Work to complete: Copy out the entries below exactly as they stand, but only from the line containing "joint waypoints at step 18" through the line containing "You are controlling".

Extracted records:
<<<<
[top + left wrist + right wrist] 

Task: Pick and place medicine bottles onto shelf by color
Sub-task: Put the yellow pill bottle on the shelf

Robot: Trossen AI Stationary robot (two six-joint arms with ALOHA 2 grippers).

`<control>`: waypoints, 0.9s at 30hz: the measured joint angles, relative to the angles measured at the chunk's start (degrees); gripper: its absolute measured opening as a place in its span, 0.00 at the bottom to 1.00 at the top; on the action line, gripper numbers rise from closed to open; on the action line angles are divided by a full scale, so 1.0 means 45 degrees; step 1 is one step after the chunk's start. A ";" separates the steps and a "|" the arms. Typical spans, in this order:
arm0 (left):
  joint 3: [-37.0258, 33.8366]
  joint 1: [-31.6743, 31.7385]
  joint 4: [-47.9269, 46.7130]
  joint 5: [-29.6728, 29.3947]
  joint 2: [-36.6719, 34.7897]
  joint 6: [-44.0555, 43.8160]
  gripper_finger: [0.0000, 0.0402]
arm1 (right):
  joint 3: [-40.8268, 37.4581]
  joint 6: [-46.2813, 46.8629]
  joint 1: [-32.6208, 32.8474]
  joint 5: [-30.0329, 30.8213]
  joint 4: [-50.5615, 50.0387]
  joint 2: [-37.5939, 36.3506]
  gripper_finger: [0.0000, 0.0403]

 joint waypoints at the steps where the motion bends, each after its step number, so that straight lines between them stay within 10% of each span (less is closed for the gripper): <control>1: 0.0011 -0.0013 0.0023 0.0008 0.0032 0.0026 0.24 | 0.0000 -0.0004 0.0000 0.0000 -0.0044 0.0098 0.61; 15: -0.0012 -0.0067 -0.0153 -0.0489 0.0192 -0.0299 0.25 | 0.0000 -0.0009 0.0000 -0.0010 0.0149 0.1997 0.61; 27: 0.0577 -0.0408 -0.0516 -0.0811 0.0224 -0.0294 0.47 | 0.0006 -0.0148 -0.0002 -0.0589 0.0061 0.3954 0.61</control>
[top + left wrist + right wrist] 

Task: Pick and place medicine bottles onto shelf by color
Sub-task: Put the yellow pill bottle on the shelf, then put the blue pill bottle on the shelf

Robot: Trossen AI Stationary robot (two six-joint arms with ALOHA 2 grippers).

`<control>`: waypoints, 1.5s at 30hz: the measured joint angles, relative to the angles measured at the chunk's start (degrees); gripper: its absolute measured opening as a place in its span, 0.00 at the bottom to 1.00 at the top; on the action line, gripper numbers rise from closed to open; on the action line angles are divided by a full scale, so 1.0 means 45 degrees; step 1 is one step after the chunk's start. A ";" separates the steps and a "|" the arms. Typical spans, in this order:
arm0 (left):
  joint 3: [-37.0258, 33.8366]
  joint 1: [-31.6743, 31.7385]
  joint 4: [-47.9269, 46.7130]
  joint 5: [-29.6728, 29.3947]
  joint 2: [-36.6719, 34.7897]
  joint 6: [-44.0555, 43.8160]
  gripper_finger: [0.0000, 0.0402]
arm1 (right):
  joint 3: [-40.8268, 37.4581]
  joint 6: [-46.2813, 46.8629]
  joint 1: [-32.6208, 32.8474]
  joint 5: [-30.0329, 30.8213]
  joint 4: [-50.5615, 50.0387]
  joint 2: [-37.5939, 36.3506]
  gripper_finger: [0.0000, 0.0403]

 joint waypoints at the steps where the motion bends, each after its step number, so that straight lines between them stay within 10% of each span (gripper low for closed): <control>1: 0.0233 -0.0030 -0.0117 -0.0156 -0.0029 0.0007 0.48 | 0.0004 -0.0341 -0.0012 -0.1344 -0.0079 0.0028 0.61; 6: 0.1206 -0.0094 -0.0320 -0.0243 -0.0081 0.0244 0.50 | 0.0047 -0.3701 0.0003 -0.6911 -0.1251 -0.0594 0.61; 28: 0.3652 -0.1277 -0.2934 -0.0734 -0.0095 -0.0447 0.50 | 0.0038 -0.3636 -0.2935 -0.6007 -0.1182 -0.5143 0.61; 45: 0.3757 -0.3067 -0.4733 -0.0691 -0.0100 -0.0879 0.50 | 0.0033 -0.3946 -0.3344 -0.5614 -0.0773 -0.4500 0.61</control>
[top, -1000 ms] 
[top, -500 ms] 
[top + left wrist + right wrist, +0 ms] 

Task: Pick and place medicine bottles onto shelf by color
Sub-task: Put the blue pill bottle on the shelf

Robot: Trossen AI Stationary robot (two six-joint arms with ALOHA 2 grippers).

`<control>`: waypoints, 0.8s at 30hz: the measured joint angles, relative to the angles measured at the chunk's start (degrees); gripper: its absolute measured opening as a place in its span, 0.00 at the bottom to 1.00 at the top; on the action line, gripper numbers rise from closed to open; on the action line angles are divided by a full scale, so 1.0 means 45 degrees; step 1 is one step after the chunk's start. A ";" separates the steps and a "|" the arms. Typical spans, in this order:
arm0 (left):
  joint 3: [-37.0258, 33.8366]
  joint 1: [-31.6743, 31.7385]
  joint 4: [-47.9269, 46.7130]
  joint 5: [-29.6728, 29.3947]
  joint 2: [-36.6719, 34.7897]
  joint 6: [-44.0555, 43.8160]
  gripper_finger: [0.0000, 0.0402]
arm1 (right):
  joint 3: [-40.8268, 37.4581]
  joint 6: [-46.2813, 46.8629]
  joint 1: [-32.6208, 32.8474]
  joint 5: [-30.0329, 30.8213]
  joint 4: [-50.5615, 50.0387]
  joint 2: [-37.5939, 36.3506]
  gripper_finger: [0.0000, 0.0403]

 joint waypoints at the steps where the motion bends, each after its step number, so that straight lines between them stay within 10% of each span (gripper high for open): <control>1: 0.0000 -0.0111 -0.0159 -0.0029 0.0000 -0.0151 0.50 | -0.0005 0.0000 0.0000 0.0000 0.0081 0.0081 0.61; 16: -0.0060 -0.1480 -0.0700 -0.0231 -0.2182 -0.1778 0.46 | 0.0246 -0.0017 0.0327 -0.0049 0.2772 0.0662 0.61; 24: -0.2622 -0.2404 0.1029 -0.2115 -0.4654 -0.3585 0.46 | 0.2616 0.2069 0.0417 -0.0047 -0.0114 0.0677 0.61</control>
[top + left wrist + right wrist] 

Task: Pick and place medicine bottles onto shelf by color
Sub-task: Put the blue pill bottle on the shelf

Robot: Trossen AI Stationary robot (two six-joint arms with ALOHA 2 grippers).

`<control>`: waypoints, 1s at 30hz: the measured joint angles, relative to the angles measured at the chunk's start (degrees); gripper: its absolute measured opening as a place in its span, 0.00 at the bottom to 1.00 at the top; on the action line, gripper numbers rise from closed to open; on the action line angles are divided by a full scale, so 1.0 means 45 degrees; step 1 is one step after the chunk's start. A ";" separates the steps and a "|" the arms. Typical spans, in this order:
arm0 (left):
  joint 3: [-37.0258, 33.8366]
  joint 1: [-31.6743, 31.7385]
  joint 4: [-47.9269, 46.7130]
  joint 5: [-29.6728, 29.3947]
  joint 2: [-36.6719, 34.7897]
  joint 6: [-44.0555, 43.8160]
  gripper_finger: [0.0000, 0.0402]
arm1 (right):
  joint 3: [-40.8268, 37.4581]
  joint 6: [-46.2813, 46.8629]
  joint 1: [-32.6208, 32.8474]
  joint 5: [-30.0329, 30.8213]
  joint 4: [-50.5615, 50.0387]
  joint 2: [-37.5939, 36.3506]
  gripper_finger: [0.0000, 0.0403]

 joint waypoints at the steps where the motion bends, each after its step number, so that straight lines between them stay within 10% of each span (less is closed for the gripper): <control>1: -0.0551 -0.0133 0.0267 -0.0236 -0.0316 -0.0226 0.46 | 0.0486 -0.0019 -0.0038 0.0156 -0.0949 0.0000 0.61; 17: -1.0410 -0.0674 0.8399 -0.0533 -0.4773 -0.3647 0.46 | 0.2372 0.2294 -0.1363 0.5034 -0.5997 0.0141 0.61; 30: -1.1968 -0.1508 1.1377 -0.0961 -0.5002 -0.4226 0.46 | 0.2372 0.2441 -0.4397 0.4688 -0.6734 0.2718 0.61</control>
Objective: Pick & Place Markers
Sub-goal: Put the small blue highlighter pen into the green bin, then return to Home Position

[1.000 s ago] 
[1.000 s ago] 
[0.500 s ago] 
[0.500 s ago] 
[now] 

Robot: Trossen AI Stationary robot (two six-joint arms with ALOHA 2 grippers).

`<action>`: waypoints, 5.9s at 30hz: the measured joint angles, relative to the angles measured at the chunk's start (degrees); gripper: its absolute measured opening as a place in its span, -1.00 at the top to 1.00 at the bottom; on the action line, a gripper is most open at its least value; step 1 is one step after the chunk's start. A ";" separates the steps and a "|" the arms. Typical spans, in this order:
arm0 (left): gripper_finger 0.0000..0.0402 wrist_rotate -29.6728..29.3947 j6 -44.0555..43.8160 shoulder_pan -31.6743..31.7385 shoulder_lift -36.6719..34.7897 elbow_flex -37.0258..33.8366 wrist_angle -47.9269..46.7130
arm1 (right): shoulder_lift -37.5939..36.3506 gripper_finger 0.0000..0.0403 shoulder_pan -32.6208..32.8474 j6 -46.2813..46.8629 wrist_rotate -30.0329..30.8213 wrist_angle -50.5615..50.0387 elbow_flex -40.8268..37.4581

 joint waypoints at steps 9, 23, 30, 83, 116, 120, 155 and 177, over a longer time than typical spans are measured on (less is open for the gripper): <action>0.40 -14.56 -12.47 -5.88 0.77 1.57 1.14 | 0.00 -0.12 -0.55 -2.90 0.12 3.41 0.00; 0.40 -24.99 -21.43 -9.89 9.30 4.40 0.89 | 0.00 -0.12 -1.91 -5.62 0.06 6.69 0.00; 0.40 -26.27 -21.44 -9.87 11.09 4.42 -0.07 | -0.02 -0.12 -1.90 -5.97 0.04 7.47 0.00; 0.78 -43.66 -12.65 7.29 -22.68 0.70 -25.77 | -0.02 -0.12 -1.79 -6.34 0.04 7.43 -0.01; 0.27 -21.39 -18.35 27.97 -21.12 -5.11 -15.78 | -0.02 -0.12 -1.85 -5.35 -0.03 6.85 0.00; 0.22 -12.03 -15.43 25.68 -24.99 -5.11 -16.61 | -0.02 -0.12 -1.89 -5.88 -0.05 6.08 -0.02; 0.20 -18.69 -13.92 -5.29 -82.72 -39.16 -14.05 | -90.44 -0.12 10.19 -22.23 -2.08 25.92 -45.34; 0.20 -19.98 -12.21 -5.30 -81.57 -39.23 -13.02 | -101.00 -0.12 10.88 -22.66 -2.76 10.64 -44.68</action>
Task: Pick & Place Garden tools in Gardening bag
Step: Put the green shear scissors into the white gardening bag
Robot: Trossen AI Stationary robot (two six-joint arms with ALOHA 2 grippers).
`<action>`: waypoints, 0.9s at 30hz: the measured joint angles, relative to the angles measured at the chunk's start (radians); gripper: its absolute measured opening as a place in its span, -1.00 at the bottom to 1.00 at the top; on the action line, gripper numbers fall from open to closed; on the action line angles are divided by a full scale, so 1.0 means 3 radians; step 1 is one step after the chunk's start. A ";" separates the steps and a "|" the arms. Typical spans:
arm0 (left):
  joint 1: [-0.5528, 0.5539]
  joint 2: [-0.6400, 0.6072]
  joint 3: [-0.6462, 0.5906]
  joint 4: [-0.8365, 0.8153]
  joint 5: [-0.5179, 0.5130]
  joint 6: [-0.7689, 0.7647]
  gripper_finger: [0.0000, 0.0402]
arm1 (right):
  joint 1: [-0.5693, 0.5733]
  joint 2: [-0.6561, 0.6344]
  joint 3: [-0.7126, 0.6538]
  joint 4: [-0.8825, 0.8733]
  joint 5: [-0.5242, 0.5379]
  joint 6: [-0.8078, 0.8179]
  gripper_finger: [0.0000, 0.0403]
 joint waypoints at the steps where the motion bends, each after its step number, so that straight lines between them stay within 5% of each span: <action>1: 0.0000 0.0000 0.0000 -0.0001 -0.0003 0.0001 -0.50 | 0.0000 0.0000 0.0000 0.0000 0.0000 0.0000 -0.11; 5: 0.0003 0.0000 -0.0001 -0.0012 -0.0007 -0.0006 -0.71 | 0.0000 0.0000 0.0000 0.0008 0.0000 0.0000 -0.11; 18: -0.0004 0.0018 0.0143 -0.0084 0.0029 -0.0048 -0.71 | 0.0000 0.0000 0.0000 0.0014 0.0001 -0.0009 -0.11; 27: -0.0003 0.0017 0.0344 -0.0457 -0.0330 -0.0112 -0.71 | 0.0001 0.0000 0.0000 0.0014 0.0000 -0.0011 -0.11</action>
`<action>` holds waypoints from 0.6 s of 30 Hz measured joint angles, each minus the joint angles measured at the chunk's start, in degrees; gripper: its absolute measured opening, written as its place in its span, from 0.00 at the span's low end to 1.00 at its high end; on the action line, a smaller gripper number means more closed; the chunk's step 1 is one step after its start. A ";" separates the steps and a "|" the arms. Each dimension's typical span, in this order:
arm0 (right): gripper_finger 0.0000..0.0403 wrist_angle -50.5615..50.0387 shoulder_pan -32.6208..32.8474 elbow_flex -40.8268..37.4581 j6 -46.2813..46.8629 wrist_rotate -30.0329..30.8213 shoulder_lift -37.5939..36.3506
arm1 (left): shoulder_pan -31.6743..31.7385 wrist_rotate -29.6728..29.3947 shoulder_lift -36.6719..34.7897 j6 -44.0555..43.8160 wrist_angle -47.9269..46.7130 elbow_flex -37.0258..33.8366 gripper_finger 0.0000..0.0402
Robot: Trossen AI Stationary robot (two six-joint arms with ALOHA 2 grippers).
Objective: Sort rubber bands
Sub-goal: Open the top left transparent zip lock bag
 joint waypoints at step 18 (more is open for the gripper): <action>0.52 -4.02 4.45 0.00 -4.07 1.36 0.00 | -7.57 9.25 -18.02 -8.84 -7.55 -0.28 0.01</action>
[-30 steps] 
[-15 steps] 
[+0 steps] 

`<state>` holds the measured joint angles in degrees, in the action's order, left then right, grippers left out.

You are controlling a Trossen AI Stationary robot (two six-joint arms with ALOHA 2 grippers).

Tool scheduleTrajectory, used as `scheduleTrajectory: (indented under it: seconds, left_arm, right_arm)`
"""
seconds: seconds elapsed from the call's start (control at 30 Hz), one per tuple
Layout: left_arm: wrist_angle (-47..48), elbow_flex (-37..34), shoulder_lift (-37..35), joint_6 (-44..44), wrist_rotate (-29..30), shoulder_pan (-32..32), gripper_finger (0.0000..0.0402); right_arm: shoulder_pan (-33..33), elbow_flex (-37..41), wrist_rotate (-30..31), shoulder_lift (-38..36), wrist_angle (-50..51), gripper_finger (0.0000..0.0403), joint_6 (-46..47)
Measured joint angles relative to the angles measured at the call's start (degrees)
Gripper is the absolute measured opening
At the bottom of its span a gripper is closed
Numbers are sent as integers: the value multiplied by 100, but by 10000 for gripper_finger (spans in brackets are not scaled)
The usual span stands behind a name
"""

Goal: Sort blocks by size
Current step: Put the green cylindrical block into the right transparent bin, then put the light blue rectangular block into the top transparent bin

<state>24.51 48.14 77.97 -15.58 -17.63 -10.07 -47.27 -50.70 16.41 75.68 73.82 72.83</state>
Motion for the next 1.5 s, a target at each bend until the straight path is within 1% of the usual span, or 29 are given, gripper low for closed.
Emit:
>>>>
Worked solution:
 joint waypoints at step 18 (more is open for the gripper): <action>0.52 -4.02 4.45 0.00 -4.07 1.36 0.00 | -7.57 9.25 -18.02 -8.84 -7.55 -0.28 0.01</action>
[-30 steps] 
[-15 steps] 
[+0 steps] 

`<state>` holds the measured joint angles in degrees, in the action's order, left then right, grippers left out.

You are controlling a Trossen AI Stationary robot (two six-joint arms with ALOHA 2 grippers).

Nothing else is required to complete the output.